**What is expected:** Copy the listing below in full, exactly.

**Material provided:**

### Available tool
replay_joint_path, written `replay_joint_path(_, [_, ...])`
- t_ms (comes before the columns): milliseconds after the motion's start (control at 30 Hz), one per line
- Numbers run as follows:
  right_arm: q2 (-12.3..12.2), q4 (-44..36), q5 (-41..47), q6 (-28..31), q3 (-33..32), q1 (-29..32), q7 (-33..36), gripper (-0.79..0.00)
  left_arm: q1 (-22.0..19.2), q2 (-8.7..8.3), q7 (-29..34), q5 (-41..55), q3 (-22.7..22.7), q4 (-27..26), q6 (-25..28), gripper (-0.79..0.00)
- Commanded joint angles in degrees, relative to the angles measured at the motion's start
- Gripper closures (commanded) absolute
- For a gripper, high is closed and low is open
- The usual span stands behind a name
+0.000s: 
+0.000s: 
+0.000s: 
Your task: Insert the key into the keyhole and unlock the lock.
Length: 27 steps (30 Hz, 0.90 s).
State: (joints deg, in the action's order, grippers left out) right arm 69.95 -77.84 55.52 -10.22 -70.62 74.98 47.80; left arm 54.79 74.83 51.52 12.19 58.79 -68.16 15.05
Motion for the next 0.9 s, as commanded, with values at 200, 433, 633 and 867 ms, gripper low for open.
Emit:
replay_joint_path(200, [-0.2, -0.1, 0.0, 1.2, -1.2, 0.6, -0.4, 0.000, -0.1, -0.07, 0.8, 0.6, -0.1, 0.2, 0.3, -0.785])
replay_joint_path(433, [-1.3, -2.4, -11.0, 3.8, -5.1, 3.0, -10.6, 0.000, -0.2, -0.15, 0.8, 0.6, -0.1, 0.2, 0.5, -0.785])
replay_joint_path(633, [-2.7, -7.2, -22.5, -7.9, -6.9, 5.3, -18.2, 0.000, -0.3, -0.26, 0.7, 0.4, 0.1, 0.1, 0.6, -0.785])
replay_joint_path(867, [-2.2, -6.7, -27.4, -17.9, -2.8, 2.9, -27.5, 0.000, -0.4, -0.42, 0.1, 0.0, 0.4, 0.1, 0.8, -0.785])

**Your response:**
### Available tool
replay_joint_path, written `replay_joint_path(_, [_, ...])`
- t_ms (comes before the columns): milliseconds after the motion's start (control at 30 Hz), one per line
- Numbers run as follows:
  right_arm: q2 (-12.3..12.2), q4 (-44..36), q5 (-41..47), q6 (-28..31), q3 (-33..32), q1 (-29..32), q7 (-33..36), gripper (-0.79..0.00)
  left_arm: q1 (-22.0..19.2), q2 (-8.7..8.3), q7 (-29..34), q5 (-41..55), q3 (-22.7..22.7), q4 (-27..26), q6 (-25..28), gripper (-0.79..0.00)
- Commanded joint angles in degrees, relative to the angles measured at the motion's start
- Gripper closures (commanded) absolute
- For a gripper, high is closed and low is open
- The usual span stands behind a name
+0.000s: 
+0.000s: 
+0.000s: 
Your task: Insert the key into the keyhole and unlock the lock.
Length: 27 steps (30 Hz, 0.90 s).
State: (joints deg, in the action's order, grippers left out) right arm 69.95 -77.84 55.52 -10.22 -70.62 74.98 47.80; left arm 54.79 74.83 51.52 12.19 58.79 -68.16 15.05
Motion for the next 0.9 s, as commanded, with values at 200, 433, 633 and 867 ms, gripper low for open.
Emit:
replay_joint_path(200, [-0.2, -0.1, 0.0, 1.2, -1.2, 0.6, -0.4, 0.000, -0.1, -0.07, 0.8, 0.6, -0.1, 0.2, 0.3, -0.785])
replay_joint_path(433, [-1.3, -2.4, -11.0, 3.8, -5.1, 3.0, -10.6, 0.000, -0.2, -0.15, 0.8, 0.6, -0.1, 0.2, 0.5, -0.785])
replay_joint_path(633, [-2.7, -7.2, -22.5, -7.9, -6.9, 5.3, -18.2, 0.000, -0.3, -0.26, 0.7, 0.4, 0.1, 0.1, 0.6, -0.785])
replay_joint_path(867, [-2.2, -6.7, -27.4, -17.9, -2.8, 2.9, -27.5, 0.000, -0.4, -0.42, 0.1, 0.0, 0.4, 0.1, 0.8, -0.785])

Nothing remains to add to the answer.